Copy each line in the data that includes the word "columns".
|---|
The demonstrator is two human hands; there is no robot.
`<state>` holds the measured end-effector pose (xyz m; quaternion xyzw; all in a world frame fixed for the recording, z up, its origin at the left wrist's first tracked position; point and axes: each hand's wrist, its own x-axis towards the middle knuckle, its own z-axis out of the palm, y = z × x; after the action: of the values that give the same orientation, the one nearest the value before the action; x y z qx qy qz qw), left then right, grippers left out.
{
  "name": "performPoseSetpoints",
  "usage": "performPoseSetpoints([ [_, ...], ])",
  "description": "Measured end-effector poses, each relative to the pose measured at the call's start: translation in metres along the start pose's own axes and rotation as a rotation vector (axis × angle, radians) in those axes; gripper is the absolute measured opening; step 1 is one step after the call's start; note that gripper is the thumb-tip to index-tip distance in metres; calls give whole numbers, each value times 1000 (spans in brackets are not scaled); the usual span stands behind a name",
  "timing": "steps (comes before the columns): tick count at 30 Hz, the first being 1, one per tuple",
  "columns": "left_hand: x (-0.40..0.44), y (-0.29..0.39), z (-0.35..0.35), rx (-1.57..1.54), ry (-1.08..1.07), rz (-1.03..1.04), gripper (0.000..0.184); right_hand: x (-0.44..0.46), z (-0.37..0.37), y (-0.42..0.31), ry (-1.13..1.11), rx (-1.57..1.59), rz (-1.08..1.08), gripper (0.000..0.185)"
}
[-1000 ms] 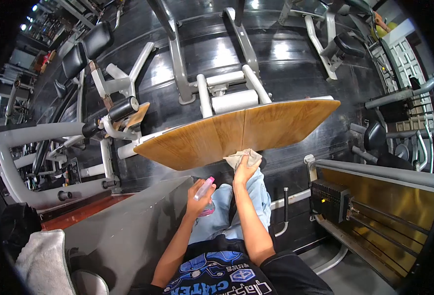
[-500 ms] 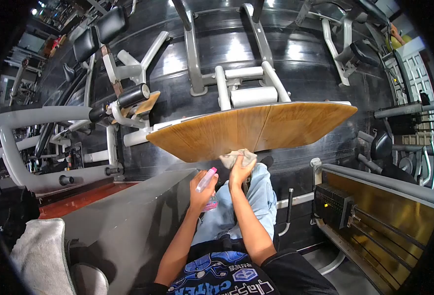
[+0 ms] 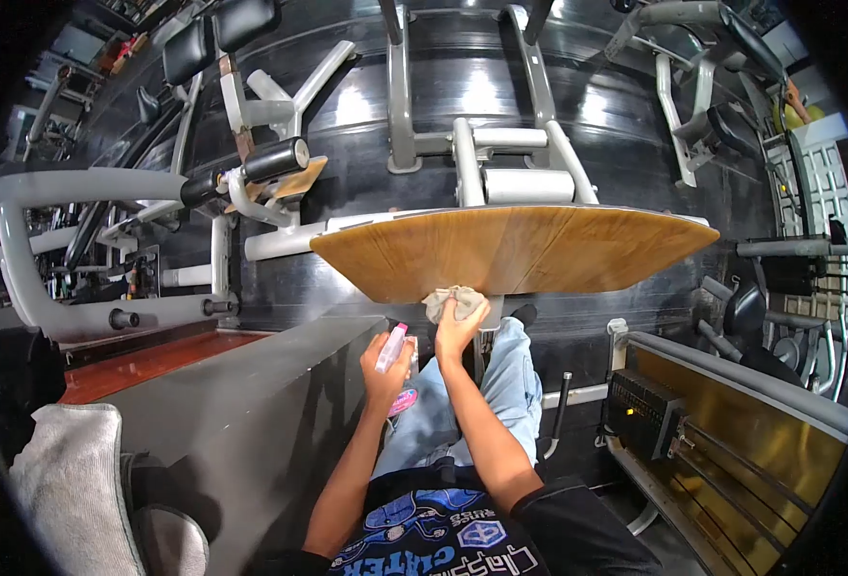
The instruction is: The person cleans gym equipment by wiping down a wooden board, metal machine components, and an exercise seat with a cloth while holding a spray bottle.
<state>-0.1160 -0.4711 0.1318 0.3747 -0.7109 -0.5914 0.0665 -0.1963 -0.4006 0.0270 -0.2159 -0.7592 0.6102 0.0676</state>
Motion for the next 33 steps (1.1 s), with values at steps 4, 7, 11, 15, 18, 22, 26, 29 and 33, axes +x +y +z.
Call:
performPoseSetpoints([
  [4,-3,-9,-15,-10,-33,-32,15,5,15,41,203,-132,120,46],
  [7,-6,-16,-22,-22,-23,-58,16,5,2,17,46,-3,226,58],
  [11,-11,-23,-22,-24,-6,-87,16,-2,5,-13,16,51,224,74],
  [15,-10,-13,-20,5,-43,-117,15,0,11,33,-57,-21,231,75],
  [18,-11,-5,-17,21,-47,-136,14,3,17,59,-32,222,430,79],
  [22,-9,-10,-17,-54,-32,-154,14,-10,19,19,63,112,576,85],
  [26,-10,-17,-17,-82,-15,-174,14,-31,18,-8,-158,137,430,90],
  [29,-8,-20,-20,-86,2,-170,15,-24,31,62,-132,197,560,80],
  [33,-9,-26,-32,-84,18,-122,15,-14,33,51,-159,108,628,66],
])
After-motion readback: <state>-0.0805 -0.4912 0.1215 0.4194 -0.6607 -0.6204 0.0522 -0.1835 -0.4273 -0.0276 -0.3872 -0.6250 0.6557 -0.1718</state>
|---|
• Response to this task
  "timing": "steps (comes before the columns): tick count at 30 Hz, the first being 1, one per tuple",
  "columns": "left_hand: x (-0.40..0.44), y (-0.29..0.39), z (-0.35..0.35), rx (-1.57..1.54), ry (-1.08..1.07), rz (-1.03..1.04), gripper (0.000..0.184); right_hand: x (-0.44..0.46), z (-0.37..0.37), y (-0.42..0.31), ry (-1.13..1.11), rx (-1.57..1.59), rz (-1.08..1.08), gripper (0.000..0.185)"

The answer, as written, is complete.